On first glance, it looks like Labor have given up on their chances of winning the next election but are giving it one last shot to win voters over. The budget could loosely be described as a marketing ploy – moreso than usual – with more middle-class welfare bribes, removal of business tax cuts, and a small but highly marketable surplus. 

That surplus has been largely achieved by rushing forward some spending into the current year (seriously!), breaking promises of other tax cuts, reducing foreign aid, and by deferring some spending until the following year – by which time, perhaps, it won’t be their problem and the Liberals will be trying to explain why they are delivering a deficit instead of a surplus like Labor before them.

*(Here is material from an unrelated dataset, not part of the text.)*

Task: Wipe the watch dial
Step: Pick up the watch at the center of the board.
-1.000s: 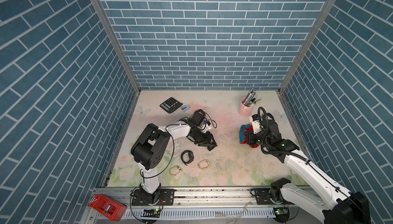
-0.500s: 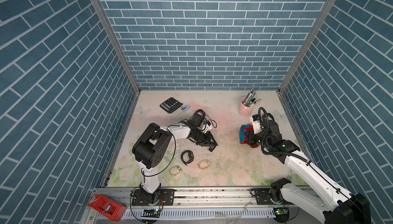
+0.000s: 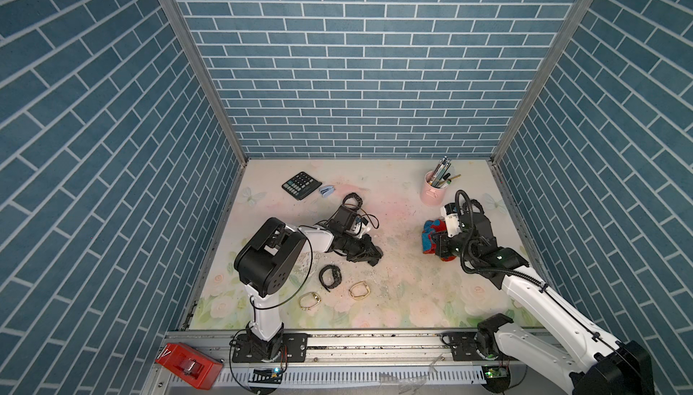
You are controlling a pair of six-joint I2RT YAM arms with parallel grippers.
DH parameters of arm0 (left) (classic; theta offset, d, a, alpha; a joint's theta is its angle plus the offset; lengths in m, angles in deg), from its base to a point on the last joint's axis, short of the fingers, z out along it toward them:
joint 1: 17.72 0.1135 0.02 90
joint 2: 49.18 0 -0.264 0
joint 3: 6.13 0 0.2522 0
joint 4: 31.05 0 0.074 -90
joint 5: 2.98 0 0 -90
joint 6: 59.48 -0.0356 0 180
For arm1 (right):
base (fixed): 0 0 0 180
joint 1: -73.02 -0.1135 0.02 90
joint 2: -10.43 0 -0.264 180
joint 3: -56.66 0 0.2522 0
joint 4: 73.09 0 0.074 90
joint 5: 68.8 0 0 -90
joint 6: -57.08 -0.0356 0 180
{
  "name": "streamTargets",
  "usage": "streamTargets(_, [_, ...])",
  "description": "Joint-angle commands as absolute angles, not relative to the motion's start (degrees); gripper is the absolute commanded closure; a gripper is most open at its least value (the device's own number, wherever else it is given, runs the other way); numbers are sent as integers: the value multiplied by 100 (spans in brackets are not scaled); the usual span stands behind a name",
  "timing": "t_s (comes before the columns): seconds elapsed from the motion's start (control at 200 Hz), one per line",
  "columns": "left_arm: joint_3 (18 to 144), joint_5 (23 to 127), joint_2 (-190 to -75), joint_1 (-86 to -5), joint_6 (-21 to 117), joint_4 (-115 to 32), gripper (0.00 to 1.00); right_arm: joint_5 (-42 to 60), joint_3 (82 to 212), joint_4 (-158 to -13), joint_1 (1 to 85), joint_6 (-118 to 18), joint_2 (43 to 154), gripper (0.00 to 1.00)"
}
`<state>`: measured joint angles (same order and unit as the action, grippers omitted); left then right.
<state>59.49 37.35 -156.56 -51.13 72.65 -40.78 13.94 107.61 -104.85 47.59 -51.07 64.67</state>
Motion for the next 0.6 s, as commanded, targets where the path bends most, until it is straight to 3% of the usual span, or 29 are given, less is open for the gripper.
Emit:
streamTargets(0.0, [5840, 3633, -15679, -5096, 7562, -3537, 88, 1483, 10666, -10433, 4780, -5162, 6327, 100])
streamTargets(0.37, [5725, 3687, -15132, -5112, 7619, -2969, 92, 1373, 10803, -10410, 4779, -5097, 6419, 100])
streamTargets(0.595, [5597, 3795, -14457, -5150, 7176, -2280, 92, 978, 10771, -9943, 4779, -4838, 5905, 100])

So, what does the budget mean for property investors, in particular? In short, not much at all. A few key points that might be relevant to you, though, could include;

  • Individual tax rates cut a little further, especially those on low incomes (including those with high incomes, but lots of negative gearing).
  • Property developers and serial renovators operating through a company will see their tax rates left at 30%, instead of being cut as earlier promised. The tax break for green building development (environmental, not colourful) has also been scrapped.
  • However, small businesses can now write-off assets up to $6,500 instead of needing to depreciate them.
  • Companies may also be able to carry-back tax losses to retrieve a refund on tax paid in previous years, from 2012-13 onwards.
  • Non-residents with Australian property will no longer be able to claim the 50% CGT discount for long-term assets.
  • Last year, we were promised a tax offset on interest earned on savings accounts to encourage higher savings; this has been scrapped.
  • The education rebate has also been scrapped, with eligible families receiving set cash payments instead. If you’re not already registered for Family Tax Benefits, might be worth doing so now. There is a cash payment due by EOFY to replace the tax offset in the 2012 returns, although the Liberals have branded it irresponsible and have suggested that they will oppose the measure in Parliament.
  • Individuals earning over $300,000 will now be taxed 30% on their super contributions, instead of the usual 15%.
  • Taxpayers over 50yo with small super balances will not be able to double the contributions threshold as previously promised.

Finally, and perhaps most interestingly, the tax office is also receiving substantial additional funding to help ensure compliance and collect additional tax debts. With the government keen to keep their promise of a surplus, we can be assured that the tax office will have very strong instructions to collect as much revenue as possible.